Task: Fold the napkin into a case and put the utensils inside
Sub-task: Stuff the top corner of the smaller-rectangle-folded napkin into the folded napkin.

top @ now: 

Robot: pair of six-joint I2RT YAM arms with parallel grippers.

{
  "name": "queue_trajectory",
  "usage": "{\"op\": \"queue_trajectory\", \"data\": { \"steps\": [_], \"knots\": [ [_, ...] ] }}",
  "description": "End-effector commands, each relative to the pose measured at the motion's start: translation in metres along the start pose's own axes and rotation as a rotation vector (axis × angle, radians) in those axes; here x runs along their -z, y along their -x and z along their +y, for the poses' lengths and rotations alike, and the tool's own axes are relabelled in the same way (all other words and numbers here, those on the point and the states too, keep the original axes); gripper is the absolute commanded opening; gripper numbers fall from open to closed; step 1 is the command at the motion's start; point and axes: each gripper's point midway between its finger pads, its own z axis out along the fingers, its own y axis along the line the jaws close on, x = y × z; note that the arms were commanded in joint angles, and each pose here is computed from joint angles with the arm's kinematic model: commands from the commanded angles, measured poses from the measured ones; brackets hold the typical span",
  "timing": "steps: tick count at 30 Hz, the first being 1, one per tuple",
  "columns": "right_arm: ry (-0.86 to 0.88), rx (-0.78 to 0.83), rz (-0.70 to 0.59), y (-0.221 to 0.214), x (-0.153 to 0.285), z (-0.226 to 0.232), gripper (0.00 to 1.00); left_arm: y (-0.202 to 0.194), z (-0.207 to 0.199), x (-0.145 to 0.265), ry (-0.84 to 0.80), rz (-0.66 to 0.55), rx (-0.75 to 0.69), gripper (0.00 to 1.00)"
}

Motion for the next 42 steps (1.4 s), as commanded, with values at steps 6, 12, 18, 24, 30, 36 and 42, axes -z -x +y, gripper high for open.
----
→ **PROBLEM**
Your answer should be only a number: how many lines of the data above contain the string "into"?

→ **ANSWER SECTION**
2